China’s provinces that were affected during the Chinese Civil War

On learning of the alliance, the Japanese forces launched a pre-emptive, full-scale invasion of China in July 1937.  They easily captured the coastal cities of China’s eastern provinces; the Nationalist strongholds of Shanghai, Nanjing, and Wuhan also fell.

The events during the Japanese invasion turned the tide of the Chinese Civil War away from the Nationalists in favor of the Communists.  The major Japanese offensives were conducted along China’s coastal, central, and later, with the outbreak of World War II in the Pacific, in the southern regions, all of which were Nationalist-held territories.  These offensives inflicted great losses in men and material to the Nationalist forces.  In the defense of Shanghai, for example, Chiang lost 200,000 soldiers and his best military commanders.

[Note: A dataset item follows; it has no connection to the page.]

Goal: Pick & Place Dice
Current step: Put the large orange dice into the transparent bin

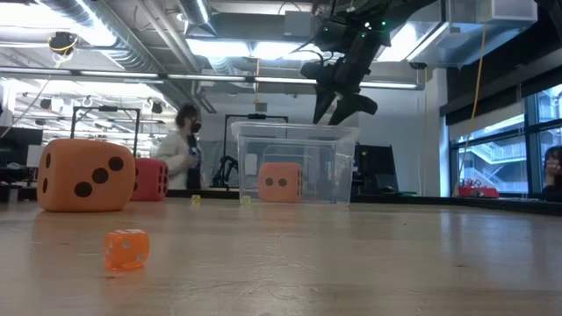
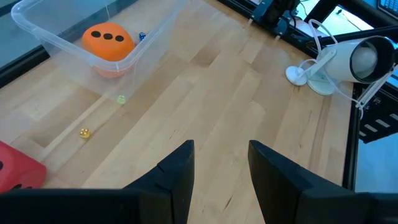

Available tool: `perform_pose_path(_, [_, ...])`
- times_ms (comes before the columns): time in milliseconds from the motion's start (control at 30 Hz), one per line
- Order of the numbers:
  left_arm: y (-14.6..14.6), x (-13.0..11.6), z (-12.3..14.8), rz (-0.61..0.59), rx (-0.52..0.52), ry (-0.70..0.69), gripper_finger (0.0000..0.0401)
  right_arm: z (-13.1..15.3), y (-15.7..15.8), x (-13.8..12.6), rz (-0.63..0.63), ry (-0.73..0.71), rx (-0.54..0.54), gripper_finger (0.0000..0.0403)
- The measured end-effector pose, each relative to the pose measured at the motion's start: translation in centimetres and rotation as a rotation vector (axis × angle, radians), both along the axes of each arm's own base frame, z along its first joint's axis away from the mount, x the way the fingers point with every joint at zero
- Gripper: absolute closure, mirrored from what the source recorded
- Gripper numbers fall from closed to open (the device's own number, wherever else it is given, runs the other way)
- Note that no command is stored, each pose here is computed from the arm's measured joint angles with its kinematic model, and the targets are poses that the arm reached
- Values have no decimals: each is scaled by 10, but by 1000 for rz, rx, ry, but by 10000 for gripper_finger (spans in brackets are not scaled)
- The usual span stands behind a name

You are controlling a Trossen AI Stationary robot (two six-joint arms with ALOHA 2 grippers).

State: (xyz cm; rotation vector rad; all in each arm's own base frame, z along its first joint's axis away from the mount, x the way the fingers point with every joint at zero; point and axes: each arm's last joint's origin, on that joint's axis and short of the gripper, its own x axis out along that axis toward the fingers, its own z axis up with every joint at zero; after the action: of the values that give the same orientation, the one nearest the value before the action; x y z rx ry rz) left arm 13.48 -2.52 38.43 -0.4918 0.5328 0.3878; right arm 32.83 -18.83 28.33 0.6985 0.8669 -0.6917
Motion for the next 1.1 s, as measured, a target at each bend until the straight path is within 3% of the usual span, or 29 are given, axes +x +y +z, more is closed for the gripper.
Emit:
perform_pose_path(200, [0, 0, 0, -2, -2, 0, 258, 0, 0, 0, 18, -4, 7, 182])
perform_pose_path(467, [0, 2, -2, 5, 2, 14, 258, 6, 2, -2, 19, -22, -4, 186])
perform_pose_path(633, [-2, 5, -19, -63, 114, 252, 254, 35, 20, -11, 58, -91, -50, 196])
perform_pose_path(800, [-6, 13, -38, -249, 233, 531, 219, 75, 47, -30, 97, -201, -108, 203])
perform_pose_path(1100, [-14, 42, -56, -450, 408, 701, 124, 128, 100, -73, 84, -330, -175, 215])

Chiang also committed major military blunders.  At Nanjing, for instance, he allowed his forces to be trapped and then destroyed.  Consequently, the Japanese killed 200,000 civilians and soldiers in the city.  Then in a scorched earth strategy to delay the enemy’s advance, Chiang ordered the dams destroyed around Nanjing, which caused the Yellow River to flood and kill 500,000 people.  Furthermore, as the Nationalist forces retreated westward, they set fire to Changsha to prevent the city’s capture by the Japanese, but this resulted in the deaths of 20,000 residents and the displacement of hundreds of thousands more, who were not told of the plan.

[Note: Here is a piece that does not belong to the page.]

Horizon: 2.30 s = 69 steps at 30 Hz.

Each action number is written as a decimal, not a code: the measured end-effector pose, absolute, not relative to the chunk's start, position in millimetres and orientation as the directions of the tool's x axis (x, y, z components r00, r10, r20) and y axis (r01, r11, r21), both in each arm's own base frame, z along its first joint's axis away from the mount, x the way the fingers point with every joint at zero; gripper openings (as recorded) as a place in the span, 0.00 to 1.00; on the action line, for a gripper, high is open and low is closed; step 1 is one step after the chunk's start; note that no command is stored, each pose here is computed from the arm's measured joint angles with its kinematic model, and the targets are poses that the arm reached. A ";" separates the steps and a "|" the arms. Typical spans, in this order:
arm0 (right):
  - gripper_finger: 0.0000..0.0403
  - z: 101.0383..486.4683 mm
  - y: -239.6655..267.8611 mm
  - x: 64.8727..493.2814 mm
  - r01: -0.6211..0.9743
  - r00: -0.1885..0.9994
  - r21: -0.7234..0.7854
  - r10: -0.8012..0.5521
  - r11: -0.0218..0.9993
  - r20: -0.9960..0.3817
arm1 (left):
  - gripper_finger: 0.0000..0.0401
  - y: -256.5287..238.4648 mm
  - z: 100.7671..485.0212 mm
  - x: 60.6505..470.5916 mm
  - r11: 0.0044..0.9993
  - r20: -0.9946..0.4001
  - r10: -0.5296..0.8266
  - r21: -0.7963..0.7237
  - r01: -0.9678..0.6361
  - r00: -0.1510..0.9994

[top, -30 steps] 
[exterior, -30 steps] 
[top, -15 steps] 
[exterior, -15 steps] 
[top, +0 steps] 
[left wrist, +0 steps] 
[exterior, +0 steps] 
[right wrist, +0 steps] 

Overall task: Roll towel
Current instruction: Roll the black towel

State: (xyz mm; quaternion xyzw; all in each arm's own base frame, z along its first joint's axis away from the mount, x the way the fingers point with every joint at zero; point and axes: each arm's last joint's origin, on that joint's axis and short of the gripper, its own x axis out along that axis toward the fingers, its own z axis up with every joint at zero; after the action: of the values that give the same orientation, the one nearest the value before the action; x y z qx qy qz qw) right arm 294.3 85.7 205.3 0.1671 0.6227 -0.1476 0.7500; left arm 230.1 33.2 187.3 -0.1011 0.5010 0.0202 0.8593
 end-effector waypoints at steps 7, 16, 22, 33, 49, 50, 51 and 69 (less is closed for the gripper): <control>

The Chinese people’s confidence in their government plummeted, as it seemed to them that the Nationalist Army was incapable of saving the country.  At the same time, the Communists’ popularity soared because, unlike the Nationalists who used costly open warfare against the Japanese, the Red Army employed guerilla tactics with great success against the mostly lightly defended enemy outposts in remote areas.

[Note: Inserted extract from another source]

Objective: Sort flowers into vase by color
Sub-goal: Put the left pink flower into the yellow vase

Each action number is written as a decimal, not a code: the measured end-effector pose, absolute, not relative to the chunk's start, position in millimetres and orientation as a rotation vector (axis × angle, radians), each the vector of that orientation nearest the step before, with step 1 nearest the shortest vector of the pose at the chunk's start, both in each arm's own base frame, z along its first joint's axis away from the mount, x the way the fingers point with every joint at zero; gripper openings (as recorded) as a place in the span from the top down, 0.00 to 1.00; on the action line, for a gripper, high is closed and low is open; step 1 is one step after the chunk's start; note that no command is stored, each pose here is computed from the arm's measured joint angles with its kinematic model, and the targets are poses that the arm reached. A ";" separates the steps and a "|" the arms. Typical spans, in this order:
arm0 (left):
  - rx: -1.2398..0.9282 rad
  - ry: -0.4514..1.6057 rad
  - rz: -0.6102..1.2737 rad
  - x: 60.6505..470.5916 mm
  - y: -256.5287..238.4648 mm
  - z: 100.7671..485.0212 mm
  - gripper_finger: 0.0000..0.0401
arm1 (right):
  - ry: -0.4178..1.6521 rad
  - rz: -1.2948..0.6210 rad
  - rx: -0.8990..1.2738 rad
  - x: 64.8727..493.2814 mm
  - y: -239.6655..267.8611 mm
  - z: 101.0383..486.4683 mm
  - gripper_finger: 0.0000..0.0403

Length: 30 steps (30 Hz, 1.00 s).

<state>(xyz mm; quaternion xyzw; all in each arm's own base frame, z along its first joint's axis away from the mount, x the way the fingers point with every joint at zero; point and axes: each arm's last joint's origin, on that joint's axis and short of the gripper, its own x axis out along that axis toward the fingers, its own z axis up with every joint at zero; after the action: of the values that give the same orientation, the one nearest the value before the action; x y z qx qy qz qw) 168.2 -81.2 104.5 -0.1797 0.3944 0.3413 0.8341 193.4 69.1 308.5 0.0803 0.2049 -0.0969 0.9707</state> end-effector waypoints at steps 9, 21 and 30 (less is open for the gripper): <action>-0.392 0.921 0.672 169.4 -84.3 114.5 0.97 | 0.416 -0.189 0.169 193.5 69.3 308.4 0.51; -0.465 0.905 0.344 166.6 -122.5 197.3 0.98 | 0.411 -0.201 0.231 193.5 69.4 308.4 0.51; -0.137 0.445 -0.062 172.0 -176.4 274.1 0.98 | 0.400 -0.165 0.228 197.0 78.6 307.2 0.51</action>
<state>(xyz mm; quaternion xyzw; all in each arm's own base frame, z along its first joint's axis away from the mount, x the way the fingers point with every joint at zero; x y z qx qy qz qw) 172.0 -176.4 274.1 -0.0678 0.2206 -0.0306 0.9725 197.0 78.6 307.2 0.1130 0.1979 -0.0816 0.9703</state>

Soon, Chiang realized the futility of resisting the vastly superior Japanese forces.  He therefore preferred to retreat instead of committing large numbers of troops into battle.  Furthermore, he wanted to conserve his forces for what he believed was the eventual continuation of the war with the Communists.  The civilian population was infuriated, however, as they believed that the Japanese were the enemy to be fought and under whom they were undergoing so much suffering.

In reality, the Nationalist-Communist alliance was superficial, for although the two sides fought the Japanese in their respective areas of control, considerable tensions existed between the two rival Chinese forces that sometimes led to the outbreak of skirmishes for control of territories that had not yet fallen to the Japanese.  In January 1941, the fragile alliance was broken when the Nationalist forces attacked the Red Army in Anhui and Jiangsu, killing thousands of Communist soldiers.